Keberatan hukuman mati
Teddy mengaku keberatan dengan tuntutan hukuman mati yang dijatuhkan jaksa penuntut umum. Menurutnya, tuntutan tersebut tidak mencerminkan rasa keadilan.
"Dengan segala hormat dan kerendahan hati, saya merasa bahwa tuntutan jaksa penuntut umum yang menuntut hukuman mati bagi saya sangatlah berat dan tidak mencerminkan rasa keadilan," kata Teddy.
Oleh karena itu, ia meminta agar majelis hakim Pengadilan Negeri Jakarta Barat dapat mempertimbangkan putusannya sesuai dengan bukti-bukti yang telah dipaparkan di muka persidangan.

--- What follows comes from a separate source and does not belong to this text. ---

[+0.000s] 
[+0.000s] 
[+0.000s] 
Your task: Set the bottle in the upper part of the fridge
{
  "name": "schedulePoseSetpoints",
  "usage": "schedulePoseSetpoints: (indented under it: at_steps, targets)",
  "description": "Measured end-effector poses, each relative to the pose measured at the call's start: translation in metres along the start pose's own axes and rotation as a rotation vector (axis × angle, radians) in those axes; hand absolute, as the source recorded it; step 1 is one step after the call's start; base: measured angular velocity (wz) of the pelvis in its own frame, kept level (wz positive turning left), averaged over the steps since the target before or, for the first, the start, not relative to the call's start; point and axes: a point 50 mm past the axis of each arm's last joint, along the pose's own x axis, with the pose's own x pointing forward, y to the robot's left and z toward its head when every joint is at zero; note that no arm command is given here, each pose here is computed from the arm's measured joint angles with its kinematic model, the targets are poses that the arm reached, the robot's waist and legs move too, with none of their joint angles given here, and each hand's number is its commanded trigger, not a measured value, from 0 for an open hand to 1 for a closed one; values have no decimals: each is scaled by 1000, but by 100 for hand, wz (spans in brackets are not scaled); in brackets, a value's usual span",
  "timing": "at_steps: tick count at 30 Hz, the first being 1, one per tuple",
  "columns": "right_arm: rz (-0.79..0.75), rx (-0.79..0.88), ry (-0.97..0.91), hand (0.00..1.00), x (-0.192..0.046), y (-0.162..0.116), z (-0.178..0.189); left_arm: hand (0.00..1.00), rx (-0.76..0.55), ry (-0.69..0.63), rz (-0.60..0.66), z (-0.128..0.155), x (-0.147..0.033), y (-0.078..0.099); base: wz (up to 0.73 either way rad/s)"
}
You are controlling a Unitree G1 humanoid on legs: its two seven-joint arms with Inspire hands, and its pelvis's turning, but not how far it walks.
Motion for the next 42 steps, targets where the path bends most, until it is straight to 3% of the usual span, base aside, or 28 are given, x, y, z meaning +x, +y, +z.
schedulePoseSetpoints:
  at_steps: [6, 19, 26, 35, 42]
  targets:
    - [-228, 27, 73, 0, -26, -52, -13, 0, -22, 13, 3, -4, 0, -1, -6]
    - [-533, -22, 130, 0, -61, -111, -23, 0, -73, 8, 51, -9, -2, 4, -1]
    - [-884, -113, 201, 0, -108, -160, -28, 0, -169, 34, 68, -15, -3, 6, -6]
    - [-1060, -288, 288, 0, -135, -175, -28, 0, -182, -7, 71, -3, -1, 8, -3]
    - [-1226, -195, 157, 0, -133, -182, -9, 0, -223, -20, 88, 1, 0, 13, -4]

"Berkenan kepada Majelis Hakim Yang Mulia untuk mempertimbangkan seadil-adilnya sesuai dengan proses pembuktian selama persidangan berlangsung dan alat bukti yang ada, baik secara formil maupun materiil," ujarnya.
Jaksa penuntut umum (JPU) sebelumnya menuntut Teddy dengan hukuman pidana mati lantaran dinilai secara sah dan meyakinkan bersalah melakukan peredaran narkoba secara ilegal.
Teddy dinilai terbukti melanggar Pasal 114 Ayat (2) UU RI Nomor 35 Tahun 2009 tentang narkotika Jo Pasal 55 ayat (1) ke-1 KUHP.